Condolences to you, and respect to your mom.

I realize I’ve come close to death more than once. Because of activities involving risk, or threats from others who wanted to harm me. Still here and still living the way I choose, but it has made me think about some things.

Mostly, I think I agree with Socrates: “To fear death is to think oneself wise when one is not. No one knows whether death may not even turn out to be the greatest of blessings. And yet people fear it as if they knew for certain it is the greatest evil.” So I feel loss when someone I care for leaves this world, but I celebrate their life.

And I don’t worry about my own death – I just wanna look really good whenever it happens.

KNOWITALL's avatar

I don’t handle it well. Denial, anger, numb then sad. My memories of important funerals are blurry.

My own death does not worry me at all.
If I had my choice I’d go out sleeping, love my bedroom.

Dutchess_III's avatar

So…you don’t want the bathtub going through the floor when you’re in it @JLoon? :D

raum's avatar

@seawulf575. I’m really sorry to hear about your mother. I hope you are finding time to spend with family and friends that also knew and loved your mother. That’s probably the best way to process and heal. And time alone as well.

I’ve read that you die the way you live. And the best way to make peace with death is to live well. And it sounds like your mother did just that.

I hope knowing that brings you some solace during these difficult times.

JLoon's avatar

@Dutchess_III – HA! As long as I’m wearing a tiara when it happens ;D

SQUEEKY2's avatar

Sorry about your Mom.
As everyone has said we all grieve differently.
Dying scares the crap out of me,the dead part not so much.
I just don’t want the last part of my life laying in a bed crapping and drooling on myself.
Oh and as long as I go before Mrs Squeeky,if she goes before I do I don’t think I could handle that.

seawulf575's avatar

A few years back, when Hurricane Florence was coming for a visit, we (my family) debated whether to ride it out or to bail out and go visit my cousin in Atlanta. I even threw out the idea that they could go and I would stay to deal with the house if anything happened during the storm. My daughter asked “what if something happens and you die?!?” My response was that I would ask that they don’t cry endlessly about it. I suggested a party of family and friends to celebrate what I consider to have been a very good life. Tell stories about silly stuff or stupid stuff or kind stuff I did while I was alive. And then move forward with their lives. That pretty much sums up my views of my own death. It is a natural thing to die. I’m not ready to rush things since I am still enjoying life, but I certainly can’t live in fear of it.

flutherother's avatar

I mostly deal with it by not thinking about it. It is part of the natural order of affairs and only becomes painful when someone close to us dies. What helps in dealing with death are the formalities of the funeral and discussing your memories with others. The best way to avoid becoming overly morbid is to be among children.

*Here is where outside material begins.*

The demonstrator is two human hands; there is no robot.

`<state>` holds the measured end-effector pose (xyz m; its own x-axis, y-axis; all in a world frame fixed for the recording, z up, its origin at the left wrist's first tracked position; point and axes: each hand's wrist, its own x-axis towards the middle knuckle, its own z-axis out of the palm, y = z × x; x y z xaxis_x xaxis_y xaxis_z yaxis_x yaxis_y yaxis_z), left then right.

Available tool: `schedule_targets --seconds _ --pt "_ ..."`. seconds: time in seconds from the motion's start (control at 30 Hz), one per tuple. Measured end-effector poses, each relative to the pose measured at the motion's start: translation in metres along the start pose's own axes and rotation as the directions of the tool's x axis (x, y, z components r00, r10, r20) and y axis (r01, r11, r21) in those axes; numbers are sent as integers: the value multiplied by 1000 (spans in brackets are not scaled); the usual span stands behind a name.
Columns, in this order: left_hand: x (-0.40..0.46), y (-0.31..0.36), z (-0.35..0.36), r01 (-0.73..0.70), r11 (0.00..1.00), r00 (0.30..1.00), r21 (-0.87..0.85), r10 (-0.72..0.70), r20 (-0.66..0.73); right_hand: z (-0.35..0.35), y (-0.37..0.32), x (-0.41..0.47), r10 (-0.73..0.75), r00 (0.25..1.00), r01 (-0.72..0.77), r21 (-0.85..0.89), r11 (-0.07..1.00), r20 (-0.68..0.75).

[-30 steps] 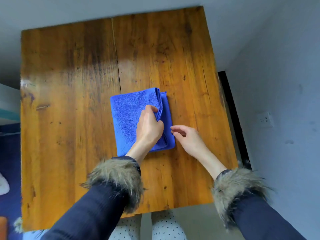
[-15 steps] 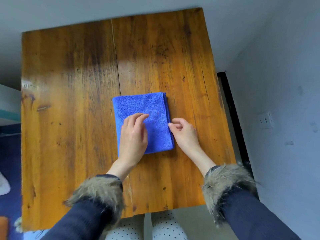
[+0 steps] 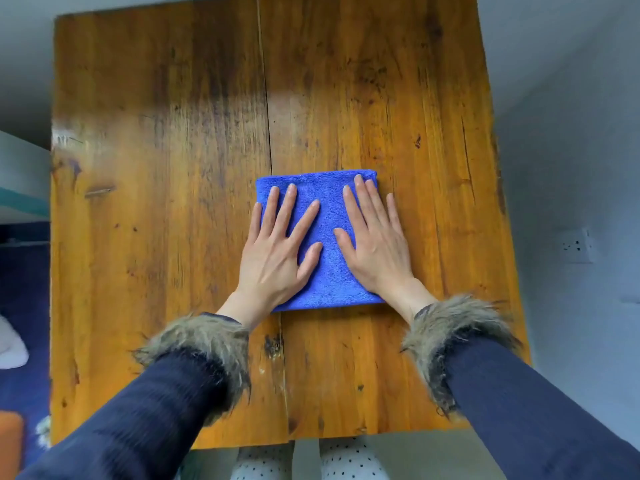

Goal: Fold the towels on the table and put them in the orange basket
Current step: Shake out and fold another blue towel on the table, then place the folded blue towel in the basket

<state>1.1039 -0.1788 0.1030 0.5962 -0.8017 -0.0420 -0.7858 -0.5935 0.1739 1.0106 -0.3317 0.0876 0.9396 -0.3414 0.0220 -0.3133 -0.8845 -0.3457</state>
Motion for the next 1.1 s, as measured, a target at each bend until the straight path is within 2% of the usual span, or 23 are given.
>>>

A death is like a wound and it will take time to heal even when it doesn’t feel painful.

sincere's avatar

I retreat. Death is something I need to deal with on my own.

Inspired_2write's avatar

Death to me means leaving one world to another, like closing one door and opening another..deminison, spiritual realms.
For my late father and late mother I beleive that their pain was over and hopefully in a better realm.

Caravanfan's avatar

I strongly recommend grief counseling. May her memory be a blessing.

seawulf575's avatar

@Caravanfan I appreciate that, but really, I’m quite at ease with her passing. Her memory IS a blessing, and I continue to thank her for many things in my life.